Lines with the string "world" must each be copied from the listing.
Start of Block
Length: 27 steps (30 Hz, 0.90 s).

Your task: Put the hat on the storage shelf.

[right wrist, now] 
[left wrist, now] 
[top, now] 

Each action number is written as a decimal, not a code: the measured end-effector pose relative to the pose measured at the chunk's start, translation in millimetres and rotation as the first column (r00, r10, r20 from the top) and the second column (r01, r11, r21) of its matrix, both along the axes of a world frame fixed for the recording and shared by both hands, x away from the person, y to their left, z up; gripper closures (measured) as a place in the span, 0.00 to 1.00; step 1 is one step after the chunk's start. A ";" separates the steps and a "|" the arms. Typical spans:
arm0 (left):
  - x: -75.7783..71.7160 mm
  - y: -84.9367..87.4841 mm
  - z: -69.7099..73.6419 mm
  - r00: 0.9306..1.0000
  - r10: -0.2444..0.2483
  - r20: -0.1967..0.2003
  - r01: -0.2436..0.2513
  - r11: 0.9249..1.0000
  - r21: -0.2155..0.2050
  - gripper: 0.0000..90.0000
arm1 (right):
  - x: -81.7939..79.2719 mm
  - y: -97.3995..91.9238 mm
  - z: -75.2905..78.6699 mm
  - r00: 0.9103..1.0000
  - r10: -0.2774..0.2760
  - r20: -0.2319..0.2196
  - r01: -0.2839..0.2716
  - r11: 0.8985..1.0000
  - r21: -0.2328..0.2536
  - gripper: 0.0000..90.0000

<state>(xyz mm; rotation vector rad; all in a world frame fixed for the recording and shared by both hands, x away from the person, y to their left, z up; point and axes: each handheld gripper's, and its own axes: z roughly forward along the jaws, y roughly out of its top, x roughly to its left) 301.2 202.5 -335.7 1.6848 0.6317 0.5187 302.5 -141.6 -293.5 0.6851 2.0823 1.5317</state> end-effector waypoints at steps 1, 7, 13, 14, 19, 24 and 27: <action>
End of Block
**Finished task**:
Each action number is written as a decimal, not a code: the measured end-effector pose relative to the pose measured at the chunk's start, translation in millimetres and rotation as the first column (r00, r10, r20 from the top) and the second column (r01, r11, r21) of its matrix, both along the axes of a world frame fixed for the recording and shared by both hands, x away from the person, y to their left, z up; gripper closures (measured) as a place in the span, 0.00 to 1.00; step 1 is one step after the chunk's start. A ";" separates the steps and a "|" the arms. Typical spans:
<state>(xyz mm; rotation vector rad; all in a world frame fixed for the recording and shared by both hands, x away from the person, y to their left, z up; point and axes: each handheld gripper's, and its own axes: z roughly forward along the jaws, y roughly out of its top, x roughly to its left) 301.2 202.5 -335.7 1.6848 0.6317 0.5187 302.5 -141.6 -293.5 0.6851 2.0823 1.5317</state> end-effector waypoints at steps 1, 7, 13, 14, 19, 24 and 27: <action>

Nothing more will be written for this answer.